[Task to carry out]: Say how many lines of the material include "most". Give the number without any other text.

:: Input data

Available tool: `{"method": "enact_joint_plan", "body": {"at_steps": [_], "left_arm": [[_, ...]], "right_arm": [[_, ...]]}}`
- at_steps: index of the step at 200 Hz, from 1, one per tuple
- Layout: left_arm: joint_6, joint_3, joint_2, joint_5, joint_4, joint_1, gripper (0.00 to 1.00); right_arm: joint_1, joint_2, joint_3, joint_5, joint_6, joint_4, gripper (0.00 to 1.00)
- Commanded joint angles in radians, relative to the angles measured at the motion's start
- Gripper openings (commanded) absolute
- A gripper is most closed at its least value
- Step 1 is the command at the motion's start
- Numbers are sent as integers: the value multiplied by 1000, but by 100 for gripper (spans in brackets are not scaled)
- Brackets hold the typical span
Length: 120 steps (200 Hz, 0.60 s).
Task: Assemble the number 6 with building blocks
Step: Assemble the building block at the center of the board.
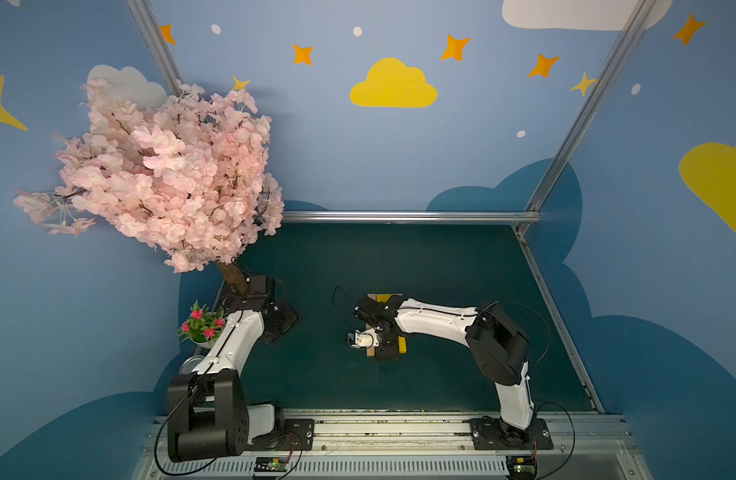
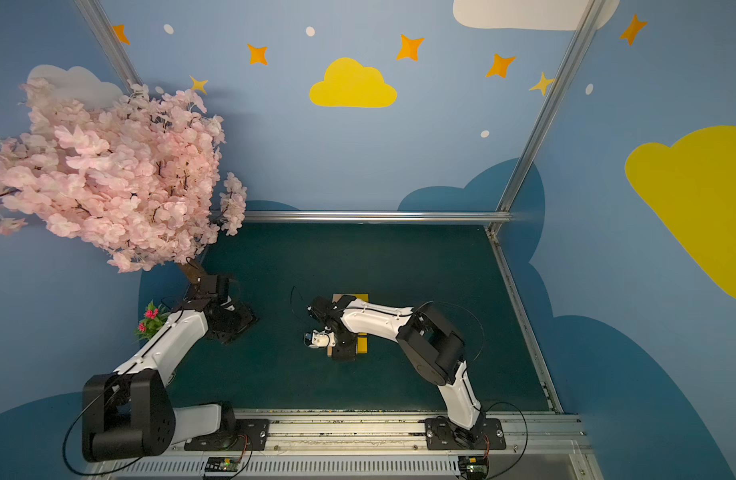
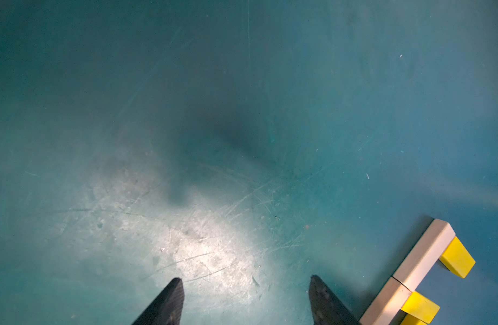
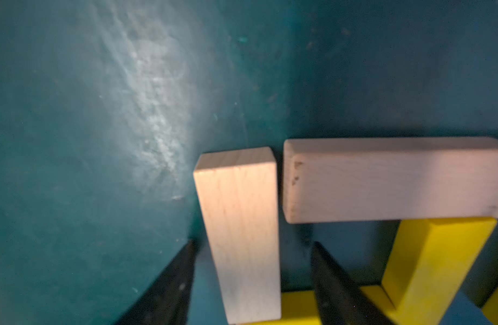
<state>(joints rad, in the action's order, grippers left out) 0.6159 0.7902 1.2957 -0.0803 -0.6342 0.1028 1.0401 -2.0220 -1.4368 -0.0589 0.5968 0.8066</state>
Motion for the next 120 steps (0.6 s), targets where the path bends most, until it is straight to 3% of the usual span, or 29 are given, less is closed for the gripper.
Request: {"method": "enact_joint_plan", "body": {"at_steps": [1,52,120], "left_arm": [[-10,-7,-8,-16,-7,4,72],[-7,82,-58,-26,-38,4,72],[19,392,9,-110,38,-23,72]], "right_arm": [[-5,24,-13,19,-28,-8,94],[-45,207,-28,79,-69,-65,94],[-278,375,-198,-99,-242,-169,94]]}}
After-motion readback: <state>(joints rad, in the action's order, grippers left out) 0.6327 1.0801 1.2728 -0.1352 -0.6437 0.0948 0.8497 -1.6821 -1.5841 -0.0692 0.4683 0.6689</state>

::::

[Exercise response]: 2